We suggest taking the following actions in hospitalized adult patients with a diagnosis of moderate CAP and a history of hospitalization and/or antimicrobial therapy in the past 90 days or with locally validated risk factors for MRSA or P. aeruginosa (strength of recommendation: weak for; quality of evidence: low ⨁⨁◯◯):
° Perform culture or PCR of upper respiratory tract specimen AND
° Initiate antibiotic treatment covering MRSA or P. aeruginosa only if results are positive.

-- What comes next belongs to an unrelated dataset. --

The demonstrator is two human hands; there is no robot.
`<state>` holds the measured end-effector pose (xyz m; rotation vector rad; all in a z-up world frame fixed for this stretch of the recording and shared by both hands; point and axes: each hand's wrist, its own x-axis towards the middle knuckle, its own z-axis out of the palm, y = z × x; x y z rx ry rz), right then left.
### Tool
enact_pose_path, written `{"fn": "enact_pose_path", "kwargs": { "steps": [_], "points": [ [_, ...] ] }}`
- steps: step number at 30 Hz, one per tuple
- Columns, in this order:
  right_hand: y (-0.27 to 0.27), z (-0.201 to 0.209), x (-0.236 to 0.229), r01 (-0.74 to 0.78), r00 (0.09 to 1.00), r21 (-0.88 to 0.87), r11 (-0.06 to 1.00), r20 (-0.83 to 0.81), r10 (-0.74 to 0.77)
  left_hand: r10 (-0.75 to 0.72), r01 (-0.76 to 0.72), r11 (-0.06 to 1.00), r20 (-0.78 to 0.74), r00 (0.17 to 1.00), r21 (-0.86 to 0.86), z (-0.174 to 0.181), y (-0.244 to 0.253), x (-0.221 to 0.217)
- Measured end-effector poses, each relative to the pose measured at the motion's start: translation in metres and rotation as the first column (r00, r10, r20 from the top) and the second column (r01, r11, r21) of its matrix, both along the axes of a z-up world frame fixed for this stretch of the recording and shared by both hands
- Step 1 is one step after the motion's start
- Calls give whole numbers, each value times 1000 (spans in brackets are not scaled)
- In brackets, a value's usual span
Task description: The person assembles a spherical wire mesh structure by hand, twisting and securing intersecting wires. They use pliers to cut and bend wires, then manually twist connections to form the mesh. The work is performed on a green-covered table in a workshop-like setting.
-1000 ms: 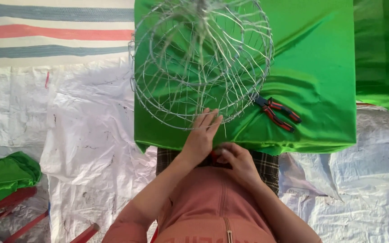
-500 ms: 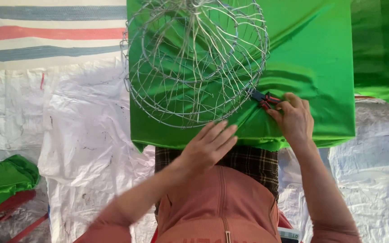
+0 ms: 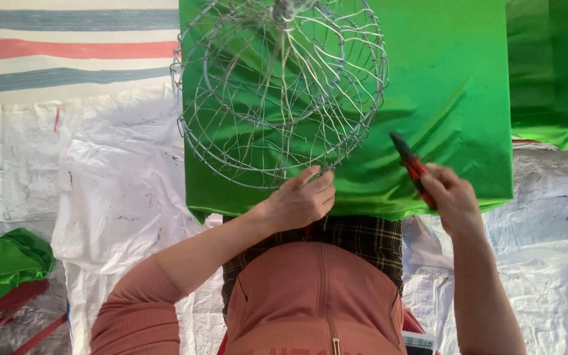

We recommend taking the following actions in hospitalized adult patients with a diagnosis of severe CAP and a history of hospitalization and/or antimicrobial therapy in the past 90 days or with locally validated risk factors for MRSA (strength of recommendation: strong for; quality of evidence: low ⨁⨁◯◯):
° Perform culture or PCR of upper respiratory tract specimen to adjust treatment or confirm the need for continued therapy based on results AND initiate antimicrobial therapy with vancomycin or linezolid, along with measurement of vancomycin levels, if appropriate.
We recommend taking the following actions in hospitalized adult patients with a diagnosis of severe CAP and a history of hospitalization and/or antimicrobial therapy in the past 90 days or with locally validated risk factors for P. aeruginosa (strength of recommendation: strong for; quality of evidence: low ⨁⨁◯◯):
Rationale for the recommendation
There are no clinical studies on predictors of MRSA or P. aeruginosa infection and there are no predictive scores to determine their presence. This, added to the fact that the prevalence of these microorganisms varies widely in each region and health care center in the country, led the consensus group to recommend the use of antimicrobials that cover MRSA or P. aeruginosa in patients with moderate to severe CAP and with a history of isolate of these microorganisms, as well as to perform culture or PCR of upper respiratory tract samples in order to establish a targeted treatment that promotes the rational use of antimicrobials.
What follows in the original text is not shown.